💰 FinSight — Personal Finance Intelligence System

A full-stack personal finance dashboard that ingests bank transaction data, detects anomalous spending using statistical analysis, and visualizes insights through an interactive dashboard.

Test credentials: test@test.com / 123456

Problem Statement

Managing personal finances is difficult when transaction data is scattered across bank statements. Existing tools either require manual entry or expensive integrations.

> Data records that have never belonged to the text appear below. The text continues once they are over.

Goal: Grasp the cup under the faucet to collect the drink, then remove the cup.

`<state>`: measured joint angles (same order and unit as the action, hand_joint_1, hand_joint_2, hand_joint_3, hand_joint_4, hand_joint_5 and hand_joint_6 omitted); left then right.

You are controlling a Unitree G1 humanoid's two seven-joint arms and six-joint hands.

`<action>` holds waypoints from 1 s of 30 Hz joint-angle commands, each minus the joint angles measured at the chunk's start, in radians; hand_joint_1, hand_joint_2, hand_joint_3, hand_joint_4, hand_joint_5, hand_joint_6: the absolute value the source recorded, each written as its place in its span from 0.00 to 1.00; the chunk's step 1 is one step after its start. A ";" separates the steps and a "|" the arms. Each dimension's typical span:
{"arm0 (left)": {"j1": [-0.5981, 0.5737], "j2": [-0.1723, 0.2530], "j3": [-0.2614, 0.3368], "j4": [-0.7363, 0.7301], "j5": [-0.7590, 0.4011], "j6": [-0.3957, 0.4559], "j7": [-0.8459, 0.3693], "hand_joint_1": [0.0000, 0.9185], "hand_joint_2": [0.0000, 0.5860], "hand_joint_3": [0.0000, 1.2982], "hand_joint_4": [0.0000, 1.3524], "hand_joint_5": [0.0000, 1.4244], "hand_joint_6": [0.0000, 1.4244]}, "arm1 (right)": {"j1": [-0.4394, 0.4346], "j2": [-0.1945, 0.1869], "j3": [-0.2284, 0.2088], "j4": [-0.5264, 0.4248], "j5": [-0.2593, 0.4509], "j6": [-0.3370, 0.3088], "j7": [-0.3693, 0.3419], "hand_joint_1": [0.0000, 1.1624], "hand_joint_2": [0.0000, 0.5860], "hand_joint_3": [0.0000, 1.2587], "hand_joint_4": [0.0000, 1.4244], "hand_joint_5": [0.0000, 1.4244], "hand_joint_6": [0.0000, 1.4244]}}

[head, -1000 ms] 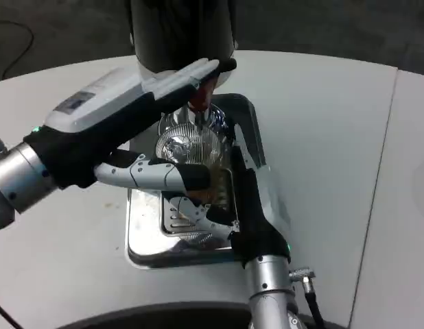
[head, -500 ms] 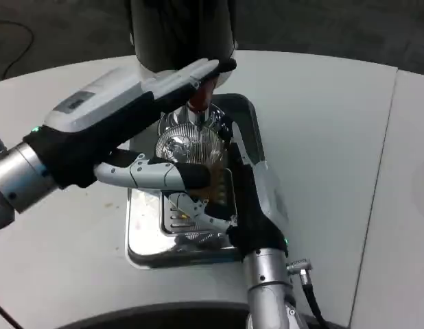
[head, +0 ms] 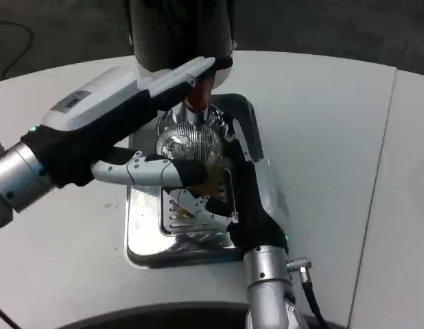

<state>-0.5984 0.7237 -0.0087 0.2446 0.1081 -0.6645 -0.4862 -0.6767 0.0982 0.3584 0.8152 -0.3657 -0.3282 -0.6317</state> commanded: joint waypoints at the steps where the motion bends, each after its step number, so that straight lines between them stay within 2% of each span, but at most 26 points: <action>1: 0.025 0.004 0.014 0.035 -0.074 0.064 -0.050 0.00 0.10 0.05 0.01 0.09 0.05 | -0.062 0.179 0.001 0.031 0.013 0.000 -0.014 0.64 0.30 0.14 0.27 0.29 0.23; 11: 0.057 -0.054 0.104 0.024 -0.344 0.294 -0.115 0.00 0.11 0.06 0.00 0.09 0.06 | -0.075 0.184 -0.005 0.058 0.019 -0.012 -0.042 0.72 0.29 0.36 0.42 0.47 0.35; 17: 0.081 -0.102 0.155 -0.014 -0.458 0.430 -0.129 0.00 0.13 0.07 0.00 0.08 0.06 | -0.067 0.179 0.001 0.047 0.011 -0.014 -0.056 0.76 0.28 0.47 0.51 0.57 0.49; 26: 0.125 -0.128 0.195 -0.104 -0.510 0.503 -0.135 0.00 0.14 0.09 0.00 0.08 0.06 | -0.041 0.163 0.018 0.003 -0.005 -0.016 -0.071 0.78 0.25 0.56 0.56 0.68 0.62; 30: 0.153 -0.127 0.211 -0.152 -0.517 0.523 -0.140 0.00 0.14 0.10 0.00 0.07 0.06 | -0.025 0.156 0.030 -0.026 -0.013 -0.014 -0.075 0.78 0.24 0.56 0.57 0.70 0.64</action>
<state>-0.4816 0.5999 0.1795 0.1395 -0.3903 -0.1690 -0.6110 -0.6940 0.0976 0.3770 0.8314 -0.3678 -0.3428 -0.6869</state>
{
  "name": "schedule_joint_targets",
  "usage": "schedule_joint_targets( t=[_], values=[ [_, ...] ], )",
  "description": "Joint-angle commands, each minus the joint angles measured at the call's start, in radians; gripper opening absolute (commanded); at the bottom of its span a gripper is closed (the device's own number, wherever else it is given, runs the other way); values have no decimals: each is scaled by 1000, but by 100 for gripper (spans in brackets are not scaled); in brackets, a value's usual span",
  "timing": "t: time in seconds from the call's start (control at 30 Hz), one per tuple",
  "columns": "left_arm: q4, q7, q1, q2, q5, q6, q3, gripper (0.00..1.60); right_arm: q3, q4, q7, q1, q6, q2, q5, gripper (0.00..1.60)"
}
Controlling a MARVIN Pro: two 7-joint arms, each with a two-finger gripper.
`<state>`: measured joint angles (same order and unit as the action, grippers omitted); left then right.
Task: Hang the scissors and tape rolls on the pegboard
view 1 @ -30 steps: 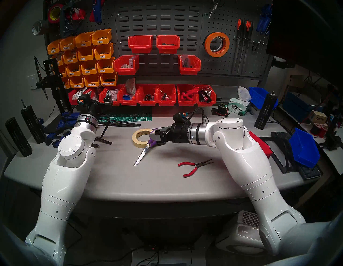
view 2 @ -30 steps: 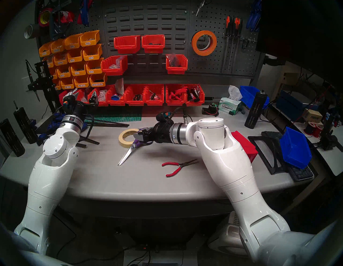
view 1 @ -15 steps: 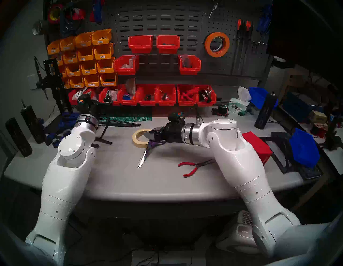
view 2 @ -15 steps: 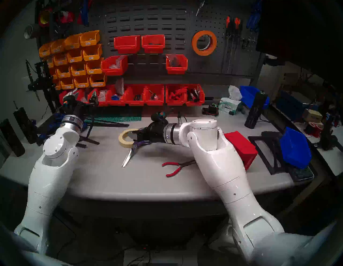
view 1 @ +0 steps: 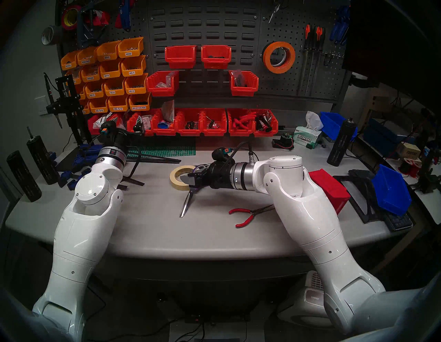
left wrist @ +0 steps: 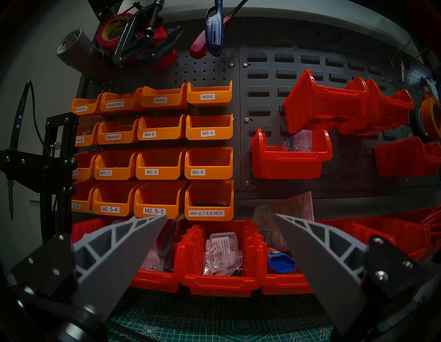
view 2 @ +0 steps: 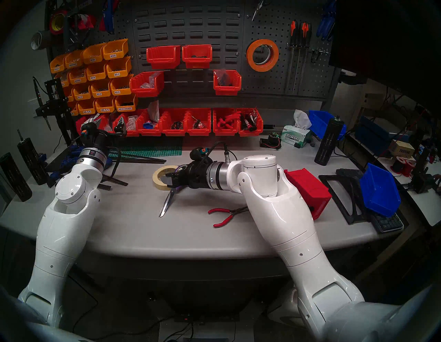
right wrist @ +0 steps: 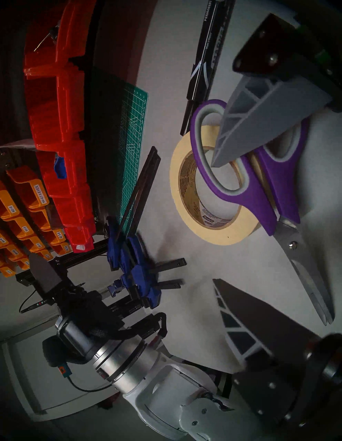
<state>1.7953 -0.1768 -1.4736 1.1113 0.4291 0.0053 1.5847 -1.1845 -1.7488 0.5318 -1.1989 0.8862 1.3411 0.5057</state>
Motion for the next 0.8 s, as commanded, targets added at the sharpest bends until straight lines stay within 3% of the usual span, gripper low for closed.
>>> schedule_joint_targets(
  t=[0.0, 0.77],
  values=[
    [29, -2, 30, -1, 2, -12, 13, 160, -8, -39, 1, 11, -1, 7, 5, 160],
    [29, -2, 30, -1, 2, -12, 13, 160, 47, 5, -28, 62, 9, 49, -2, 160]
  ],
)
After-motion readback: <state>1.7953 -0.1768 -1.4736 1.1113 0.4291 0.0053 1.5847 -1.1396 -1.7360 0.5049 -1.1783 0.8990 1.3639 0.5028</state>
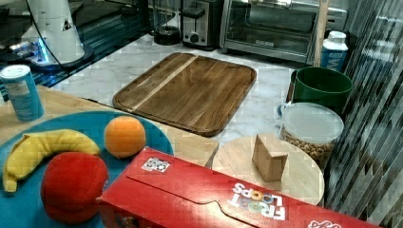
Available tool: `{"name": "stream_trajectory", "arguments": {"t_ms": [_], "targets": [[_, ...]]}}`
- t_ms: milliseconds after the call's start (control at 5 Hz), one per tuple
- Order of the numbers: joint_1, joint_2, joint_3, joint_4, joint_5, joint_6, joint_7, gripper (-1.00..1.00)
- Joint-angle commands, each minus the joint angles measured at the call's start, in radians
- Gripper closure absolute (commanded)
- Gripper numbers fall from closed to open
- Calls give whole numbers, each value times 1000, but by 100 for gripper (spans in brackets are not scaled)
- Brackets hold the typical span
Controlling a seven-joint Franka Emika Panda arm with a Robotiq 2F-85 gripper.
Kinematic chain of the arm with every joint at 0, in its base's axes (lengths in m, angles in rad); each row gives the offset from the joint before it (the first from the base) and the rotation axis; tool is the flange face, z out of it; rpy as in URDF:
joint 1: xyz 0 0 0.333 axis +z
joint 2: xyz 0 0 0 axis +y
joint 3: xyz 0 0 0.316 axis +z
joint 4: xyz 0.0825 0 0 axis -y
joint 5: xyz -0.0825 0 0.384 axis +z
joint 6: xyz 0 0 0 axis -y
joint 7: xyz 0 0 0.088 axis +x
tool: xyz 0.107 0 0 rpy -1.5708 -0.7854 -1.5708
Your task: Open the drawer.
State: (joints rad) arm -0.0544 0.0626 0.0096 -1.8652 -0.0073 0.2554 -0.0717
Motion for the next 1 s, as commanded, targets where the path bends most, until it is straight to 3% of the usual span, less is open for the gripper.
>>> {"name": "stream_trajectory", "arguments": {"t_ms": [200, 400, 1000], "targets": [[-22, -93, -15, -156, -36, 114, -297, -100], [-43, -103, -37, -204, -61, 161, -468, -100], [-103, -54, -82, -168, -155, 190, -842, -100]]}}
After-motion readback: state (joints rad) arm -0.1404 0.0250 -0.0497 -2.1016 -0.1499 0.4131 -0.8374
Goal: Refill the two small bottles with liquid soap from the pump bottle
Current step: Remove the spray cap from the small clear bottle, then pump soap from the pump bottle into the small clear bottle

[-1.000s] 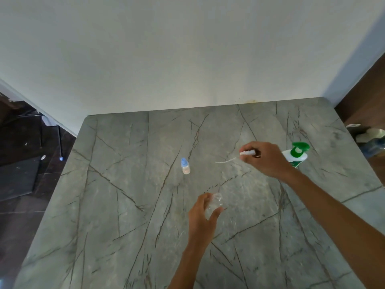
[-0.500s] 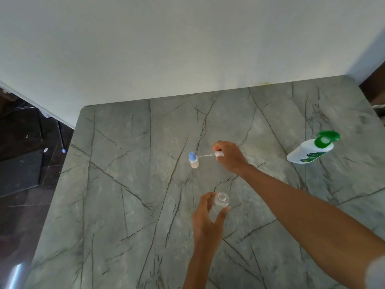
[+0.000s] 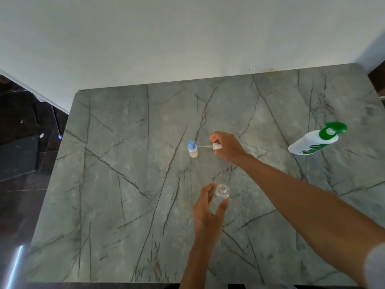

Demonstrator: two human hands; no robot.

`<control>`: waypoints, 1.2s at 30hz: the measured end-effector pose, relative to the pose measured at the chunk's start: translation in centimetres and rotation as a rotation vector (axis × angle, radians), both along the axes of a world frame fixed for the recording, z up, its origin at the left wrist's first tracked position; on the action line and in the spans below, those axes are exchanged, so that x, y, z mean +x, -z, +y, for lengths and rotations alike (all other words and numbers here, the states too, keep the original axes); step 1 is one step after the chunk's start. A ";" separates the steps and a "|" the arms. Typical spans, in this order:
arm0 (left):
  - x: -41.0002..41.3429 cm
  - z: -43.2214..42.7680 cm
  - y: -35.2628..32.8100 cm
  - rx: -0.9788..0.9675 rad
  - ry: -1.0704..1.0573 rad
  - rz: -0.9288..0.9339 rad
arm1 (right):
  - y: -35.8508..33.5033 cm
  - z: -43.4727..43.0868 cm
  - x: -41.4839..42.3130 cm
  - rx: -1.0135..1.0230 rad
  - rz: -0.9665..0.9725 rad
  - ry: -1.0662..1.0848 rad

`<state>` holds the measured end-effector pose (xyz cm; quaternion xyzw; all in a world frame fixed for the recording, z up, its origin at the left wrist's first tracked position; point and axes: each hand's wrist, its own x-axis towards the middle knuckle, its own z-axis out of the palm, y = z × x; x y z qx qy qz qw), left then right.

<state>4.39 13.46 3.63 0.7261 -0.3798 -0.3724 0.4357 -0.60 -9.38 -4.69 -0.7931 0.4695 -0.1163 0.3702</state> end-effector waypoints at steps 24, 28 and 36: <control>-4.8 1.8 -0.2 -0.090 0.007 -0.043 | -8.2 1.1 -27.8 -0.363 -0.079 0.369; -5.1 1.9 -0.4 -0.130 -0.014 -0.053 | -7.4 0.3 -26.5 -0.301 -0.131 0.326; -2.8 -0.3 4.4 -0.343 0.058 -0.160 | -3.4 0.8 -25.9 -0.440 -0.271 0.408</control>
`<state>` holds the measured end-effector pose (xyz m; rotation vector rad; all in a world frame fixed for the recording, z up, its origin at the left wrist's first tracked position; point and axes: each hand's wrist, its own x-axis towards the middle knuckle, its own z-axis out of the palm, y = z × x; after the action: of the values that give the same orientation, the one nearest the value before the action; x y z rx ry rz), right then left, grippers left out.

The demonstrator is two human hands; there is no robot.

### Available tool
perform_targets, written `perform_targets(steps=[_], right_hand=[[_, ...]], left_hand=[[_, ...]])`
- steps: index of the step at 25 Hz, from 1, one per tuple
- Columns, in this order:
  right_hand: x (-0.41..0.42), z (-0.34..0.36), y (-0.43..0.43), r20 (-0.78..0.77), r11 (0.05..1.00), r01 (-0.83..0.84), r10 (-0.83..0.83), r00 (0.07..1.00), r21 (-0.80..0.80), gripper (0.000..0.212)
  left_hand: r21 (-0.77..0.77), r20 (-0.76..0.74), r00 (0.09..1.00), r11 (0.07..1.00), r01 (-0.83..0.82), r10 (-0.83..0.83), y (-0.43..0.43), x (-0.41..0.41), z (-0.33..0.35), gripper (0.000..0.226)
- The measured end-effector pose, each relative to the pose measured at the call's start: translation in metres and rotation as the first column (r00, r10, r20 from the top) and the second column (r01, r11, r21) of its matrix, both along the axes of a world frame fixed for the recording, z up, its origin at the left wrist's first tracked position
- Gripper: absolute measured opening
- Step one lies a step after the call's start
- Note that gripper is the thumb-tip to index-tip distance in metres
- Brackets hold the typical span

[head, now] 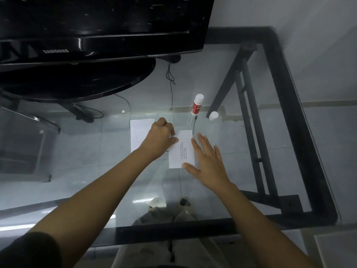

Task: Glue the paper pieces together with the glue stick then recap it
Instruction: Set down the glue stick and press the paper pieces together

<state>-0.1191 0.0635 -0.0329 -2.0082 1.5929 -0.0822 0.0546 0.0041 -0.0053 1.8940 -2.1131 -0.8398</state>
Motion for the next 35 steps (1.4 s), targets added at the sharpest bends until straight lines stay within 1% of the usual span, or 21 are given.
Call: perform_targets(steps=[2, 3, 5, 7, 9, 10, 11, 12, 13, 14, 16, 18, 20, 22, 23, 25, 27, 30, 33, 34, 35], right_hand=[[0.001, 0.0, 0.0, 0.027, 1.0, 0.025, -0.025, 0.999, -0.007, 0.083], [0.002, 0.0, 0.0, 0.054, 0.999, 0.044, -0.043, 0.998, -0.003, 0.084], [0.004, 0.002, -0.002, 0.125, 0.995, 0.095, -0.096, 0.987, 0.02, 0.086], [0.007, 0.005, 0.001, 0.194, 0.989, 0.144, -0.15, 0.97, 0.042, 0.079], [0.011, 0.01, 0.008, 0.329, 0.966, 0.245, -0.258, 0.908, 0.08, 0.059], [0.014, 0.013, 0.012, 0.432, 0.938, 0.32, -0.346, 0.833, 0.134, 0.045], [0.018, 0.018, 0.017, 0.527, 0.895, 0.393, -0.442, 0.726, 0.211, 0.033], [0.021, 0.022, 0.019, 0.596, 0.843, 0.455, -0.529, 0.604, 0.287, 0.023], [0.023, 0.025, 0.02, 0.632, 0.789, 0.51, -0.594, 0.497, 0.341, 0.017], [0.023, 0.029, 0.018, 0.647, 0.749, 0.557, -0.629, 0.43, 0.358, 0.015], [0.023, 0.035, 0.014, 0.676, 0.718, 0.619, -0.63, 0.383, 0.318, 0.019], [0.022, 0.039, 0.01, 0.718, 0.712, 0.66, -0.588, 0.372, 0.241, 0.021], [0.021, 0.041, 0.007, 0.756, 0.71, 0.697, -0.51, 0.41, 0.101, 0.019], [0.018, 0.039, 0.005, 0.771, 0.736, 0.669, -0.363, 0.524, -0.108, 0.02], [0.017, 0.037, 0.006, 0.75, 0.755, 0.617, -0.273, 0.603, -0.221, 0.021], [0.014, 0.032, 0.006, 0.667, 0.782, 0.488, -0.127, 0.734, -0.388, 0.025], [0.011, 0.027, 0.007, 0.584, 0.79, 0.393, -0.055, 0.81, -0.47, 0.029], [0.006, 0.021, 0.009, 0.467, 0.784, 0.292, -0.003, 0.884, -0.548, 0.037], [0.004, 0.016, 0.012, 0.364, 0.762, 0.192, 0.061, 0.929, -0.619, 0.045], [0.005, 0.015, 0.013, 0.339, 0.755, 0.164, 0.082, 0.937, -0.635, 0.047], [0.007, 0.014, 0.015, 0.317, 0.75, 0.14, 0.096, 0.944, -0.646, 0.048]], left_hand=[[0.002, -0.029, 1.0, 1.0, -0.002, 0.002, 0.003, -0.002, 0.001, 0.019], [0.012, -0.085, 0.996, 0.999, -0.03, 0.03, 0.006, -0.001, 0.003, 0.015], [0.111, -0.286, 0.941, 0.982, -0.155, 0.181, 0.009, 0.002, 0.006, 0.018], [0.311, -0.5, 0.782, 0.92, -0.239, 0.372, 0.011, 0.008, 0.011, 0.024], [0.471, -0.625, 0.596, 0.852, -0.228, 0.504, 0.011, 0.014, 0.014, 0.025], [0.505, -0.66, 0.526, 0.835, -0.217, 0.536, 0.01, 0.017, 0.015, 0.026], [0.513, -0.681, 0.487, 0.831, -0.216, 0.547, 0.009, 0.019, 0.017, 0.028], [0.502, -0.689, 0.482, 0.836, -0.221, 0.541, 0.008, 0.021, 0.018, 0.031], [0.472, -0.687, 0.509, 0.852, -0.228, 0.518, 0.008, 0.022, 0.018, 0.034], [0.424, -0.676, 0.557, 0.873, -0.241, 0.482, 0.009, 0.025, 0.017, 0.036], [0.264, -0.627, 0.668, 0.916, -0.3, 0.4, 0.014, 0.035, 0.015, 0.031], [0.022, -0.504, 0.808, 0.94, -0.342, 0.305, 0.021, 0.056, 0.012, 0.019], [-0.234, -0.236, 0.958, 0.947, -0.221, 0.165, 0.026, 0.082, 0.006, 0.016], [-0.316, -0.012, 0.998, 0.947, -0.063, 0.063, 0.033, 0.099, -0.003, 0.019], [-0.318, 0.029, 0.999, 0.948, -0.028, 0.039, 0.038, 0.102, -0.006, 0.02], [-0.331, 0.038, 0.999, 0.944, -0.001, 0.015, 0.045, 0.094, -0.012, 0.021], [-0.35, 0.017, 1.0, 0.937, 0.014, -0.009, 0.047, 0.077, -0.015, 0.022], [-0.337, -0.031, 0.999, 0.941, 0.03, -0.042, 0.047, 0.049, -0.017, 0.022], [-0.339, -0.058, 0.997, 0.94, 0.025, -0.047, 0.046, 0.033, -0.016, 0.023], [-0.337, -0.087, 0.996, 0.941, -0.025, -0.005, 0.046, 0.03, -0.014, 0.022], [-0.316, -0.164, 0.983, 0.94, -0.131, 0.082, 0.046, 0.027, -0.012, 0.021]])
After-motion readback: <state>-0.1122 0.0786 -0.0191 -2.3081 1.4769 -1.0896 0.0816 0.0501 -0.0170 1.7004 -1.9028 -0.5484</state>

FinSight solves this by allowing users to upload their bank statement CSV and instantly get:

Category-wise spending breakdown
Monthly trend analysis
Automatic detection of unusual transactions using z-score statistical analysis

Features

JWT Authentication — Secure register/login with bcrypt password hashing and stateless JWT tokens
CSV Upload Pipeline — Upload bank statements in CSV format; system parses, validates, and stores transactions automatically
Z-Score Anomaly Detection — Flags transactions that deviate more than 2 standard deviations from category average — no ML required
Duplicate Prevention — Re-uploading the same CSV skips existing transactions automatically
Spending Dashboard — Interactive pie chart for category breakdown and line chart for monthly trends with 3M/6M/1Y filters
Transaction Table — Paginated transaction history with anomaly highlighting and filter by category/date

System Architecture

Client (React) 
    ↓ HTTP / Axios
Node.js + Express API
    ↓ pg Pool
PostgreSQL (Neon)
    
CSV Upload Flow:
CSV File → Multer → csv-parser → Z-Score Check → PostgreSQL INSERT

Anomaly Detection — How It Works

Uses z-score statistical analysis — no external ML libraries needed.

// Z-Score Formula
zScore = |( amount - mean ) / stdDev|

// Flag as anomaly if zScore > 2
// This covers 95% of normal distribution
// Requires minimum 3 transactions per category (cold start handling)

Example:

Food transactions: ₹180, ₹220, ₹250 → mean = ₹217, stdDev = ₹29
New transaction: ₹4500 (Catering bill) → z-score = 152 → FLAGGED ⚠️

Interview talking point: Z-score is more appropriate than ML here because it requires zero training data, adapts to each user's personal spending pattern, and is fully explainable.

Database Schema

-- Users table
CREATE TABLE users (
  id          SERIAL PRIMARY KEY,
  email       VARCHAR(255) UNIQUE NOT NULL,
  password    VARCHAR(255) NOT NULL,       -- bcrypt hashed
  name        VARCHAR(100),
  created_at  TIMESTAMP DEFAULT NOW()
);

-- Transactions table
CREATE TABLE transactions (
  id          SERIAL PRIMARY KEY,
  user_id     INT REFERENCES users(id) ON DELETE CASCADE,
  date        DATE NOT NULL,
  amount      DECIMAL(10,2) NOT NULL,
  category    VARCHAR(100),
  description TEXT,
  is_anomaly  BOOLEAN DEFAULT FALSE,
  created_at  TIMESTAMP DEFAULT NOW()
);

-- Indexes for query optimisation
CREATE INDEX idx_transactions_user_date ON transactions(user_id, date);
CREATE INDEX idx_transactions_category ON transactions(user_id, category);

Why PostgreSQL? Financial transaction data is relational and structured. PostgreSQL provides ACID compliance (critical for financial data), strong indexing, and native aggregation functions (SUM, GROUP BY) for insights queries.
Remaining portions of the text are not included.